◆ **EXERCISE OBJECTIVE**
Retype all of the data shown below, keeping every character the same.

◆ **MATERIAL PROVIDED**
--------

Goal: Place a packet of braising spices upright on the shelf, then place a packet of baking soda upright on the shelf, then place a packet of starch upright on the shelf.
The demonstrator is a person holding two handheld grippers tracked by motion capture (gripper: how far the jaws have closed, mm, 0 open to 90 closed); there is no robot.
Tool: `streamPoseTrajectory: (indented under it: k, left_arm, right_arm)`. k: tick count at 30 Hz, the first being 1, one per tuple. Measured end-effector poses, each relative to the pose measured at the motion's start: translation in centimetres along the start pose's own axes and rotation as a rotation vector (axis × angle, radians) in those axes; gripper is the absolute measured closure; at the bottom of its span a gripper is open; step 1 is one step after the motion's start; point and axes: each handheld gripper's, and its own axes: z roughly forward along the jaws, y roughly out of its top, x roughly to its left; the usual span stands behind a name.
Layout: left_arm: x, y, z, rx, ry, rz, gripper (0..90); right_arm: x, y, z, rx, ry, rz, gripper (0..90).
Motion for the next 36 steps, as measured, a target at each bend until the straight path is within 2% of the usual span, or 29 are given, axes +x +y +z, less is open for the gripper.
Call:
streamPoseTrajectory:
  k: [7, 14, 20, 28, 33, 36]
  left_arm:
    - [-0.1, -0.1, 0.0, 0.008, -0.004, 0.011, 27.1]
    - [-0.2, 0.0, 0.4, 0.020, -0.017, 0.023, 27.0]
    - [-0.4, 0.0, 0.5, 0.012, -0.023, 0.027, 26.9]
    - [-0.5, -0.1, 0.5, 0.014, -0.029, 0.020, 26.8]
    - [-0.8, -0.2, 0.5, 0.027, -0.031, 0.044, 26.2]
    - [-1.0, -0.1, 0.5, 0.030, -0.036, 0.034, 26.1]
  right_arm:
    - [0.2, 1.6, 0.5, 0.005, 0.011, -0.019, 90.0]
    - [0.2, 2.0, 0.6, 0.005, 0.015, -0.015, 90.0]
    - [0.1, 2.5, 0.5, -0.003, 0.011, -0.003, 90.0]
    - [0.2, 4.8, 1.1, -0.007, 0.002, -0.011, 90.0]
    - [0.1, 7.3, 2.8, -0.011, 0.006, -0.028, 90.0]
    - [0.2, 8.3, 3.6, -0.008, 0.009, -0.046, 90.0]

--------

◆ **EXERCISE OUTPUT**
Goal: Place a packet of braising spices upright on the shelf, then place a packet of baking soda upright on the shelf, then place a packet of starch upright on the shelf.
The demonstrator is a person holding two handheld grippers tracked by motion capture (gripper: how far the jaws have closed, mm, 0 open to 90 closed); there is no robot.
Tool: `streamPoseTrajectory: (indented under it: k, left_arm, right_arm)`. k: tick count at 30 Hz, the first being 1, one per tuple. Measured end-effector poses, each relative to the pose measured at the motion's start: translation in centimetres along the start pose's own axes and rotation as a rotation vector (axis × angle, radians) in those axes; gripper is the absolute measured closure; at the bottom of its span a gripper is open; step 1 is one step after the motion's start; point and axes: each handheld gripper's, and its own axes: z roughly forward along the jaws, y roughly out of its top, x roughly to its left; the usual span stands behind a name.
Layout: left_arm: x, y, z, rx, ry, rz, gripper (0..90); right_arm: x, y, z, rx, ry, rz, gripper (0..90).
Motion for the next 36 steps, as measured, a target at each bend until the straight path is within 2% of the usual span, or 29 are given, axes +x +y +z, less is open for the gripper.
Call:
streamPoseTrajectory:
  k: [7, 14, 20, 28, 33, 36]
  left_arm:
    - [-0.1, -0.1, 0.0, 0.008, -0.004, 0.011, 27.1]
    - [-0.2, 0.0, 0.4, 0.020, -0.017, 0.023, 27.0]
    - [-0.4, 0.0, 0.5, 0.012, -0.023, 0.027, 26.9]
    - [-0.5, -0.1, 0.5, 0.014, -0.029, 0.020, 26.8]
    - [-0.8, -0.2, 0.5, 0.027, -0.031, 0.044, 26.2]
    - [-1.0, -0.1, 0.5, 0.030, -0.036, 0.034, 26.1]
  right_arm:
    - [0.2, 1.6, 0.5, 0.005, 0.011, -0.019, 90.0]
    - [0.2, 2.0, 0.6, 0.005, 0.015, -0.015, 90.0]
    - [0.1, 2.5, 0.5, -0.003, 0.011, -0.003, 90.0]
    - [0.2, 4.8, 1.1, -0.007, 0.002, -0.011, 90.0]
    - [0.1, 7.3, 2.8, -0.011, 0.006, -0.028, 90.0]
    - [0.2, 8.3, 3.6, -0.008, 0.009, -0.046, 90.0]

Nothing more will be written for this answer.